A new threat campaign was attributed to the Chinese-speaking threat group, Tropic Trooper, who has utilised the Nimbda loader and a new strain of the Yahoyah malware in attacks.
Researchers revealed the campaign’s details, claiming that the threat actors showed competent knowledge of cryptography. The attackers widen the AES specification in a custom implementation by running the inverted sequence of round operations twice.
The Yahoyah trojan is then inserted into a greyware tool called SMS bomber, which malicious entities utilise for distributed denial-of-service (DDoS) attacks against mobile phones. These tools are commonly used by amateur or wannabe threat actors or hackers who want to execute attacks against small websites.
The attack of Tropic Trooper commences after the target downloaded a malicious version of SMS Bomber.
The Tropic Trooper infection commences by downloading a malicious variant of SMS Bomber. The variant contains the binary within the tool and standard feature. In addition, the download has been customised to include additional code that attaches to a notepad exe process. The downloaded notepad[.]exe file is the Nimbda loader that includes the SMS Bomber as an attached executable.

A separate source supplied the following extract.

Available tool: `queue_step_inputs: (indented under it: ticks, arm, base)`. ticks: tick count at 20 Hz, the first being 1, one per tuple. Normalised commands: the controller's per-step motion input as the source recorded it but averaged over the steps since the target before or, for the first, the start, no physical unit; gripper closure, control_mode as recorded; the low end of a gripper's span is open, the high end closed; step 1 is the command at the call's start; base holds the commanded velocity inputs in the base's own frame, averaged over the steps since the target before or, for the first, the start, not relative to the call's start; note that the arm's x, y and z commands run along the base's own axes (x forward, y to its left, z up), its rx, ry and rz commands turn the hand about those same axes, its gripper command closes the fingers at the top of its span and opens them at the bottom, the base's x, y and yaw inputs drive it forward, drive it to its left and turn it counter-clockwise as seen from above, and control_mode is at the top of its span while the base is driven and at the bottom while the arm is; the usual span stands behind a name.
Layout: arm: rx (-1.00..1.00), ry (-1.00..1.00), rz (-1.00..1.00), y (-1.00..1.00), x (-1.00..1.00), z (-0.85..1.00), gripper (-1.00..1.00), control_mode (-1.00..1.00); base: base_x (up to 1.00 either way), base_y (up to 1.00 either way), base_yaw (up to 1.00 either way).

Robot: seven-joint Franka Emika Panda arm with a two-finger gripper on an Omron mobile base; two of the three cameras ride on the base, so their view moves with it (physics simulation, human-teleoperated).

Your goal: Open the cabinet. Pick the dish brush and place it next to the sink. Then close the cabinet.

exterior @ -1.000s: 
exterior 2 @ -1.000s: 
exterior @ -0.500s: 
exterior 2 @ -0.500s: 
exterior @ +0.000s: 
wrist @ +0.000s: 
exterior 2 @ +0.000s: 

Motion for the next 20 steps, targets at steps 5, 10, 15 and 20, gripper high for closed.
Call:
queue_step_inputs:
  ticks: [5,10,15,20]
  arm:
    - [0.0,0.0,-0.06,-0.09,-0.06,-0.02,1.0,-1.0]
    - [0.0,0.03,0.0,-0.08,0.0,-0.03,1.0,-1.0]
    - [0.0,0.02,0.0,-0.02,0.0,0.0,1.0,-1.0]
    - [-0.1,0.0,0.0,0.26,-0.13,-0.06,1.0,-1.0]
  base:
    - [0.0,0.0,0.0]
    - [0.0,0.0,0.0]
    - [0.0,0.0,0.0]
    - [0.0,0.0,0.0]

For the trojan, the Nimbda loader injects shellcode script inside the notepad process to reach a GitHub repository. The loader also obfuscates the executable, decodes, and executes it via process hollowing in dllhost[.]exe.
Yahoyah trojan’s new payload variant harvests data about the host and then sends it back to the command-and-control server operated by the threat actors. The harvested information includes data such as MAC address, OS version, and computer name.
The Yahoyah executable’s dropped final payload is attached to a JPG image through steganography. The researchers then noticed that the [.]exe is a TClient backdoor, used by Tropic Trooper in numerous other campaigns from their past activities.
The Chinese-speaking threat actors were executing cyber espionage attacks exclusively and showed interest in abusing the SMS Bomber. Security experts suggest that organisations adequately encrypt and access control to protect sensitive information.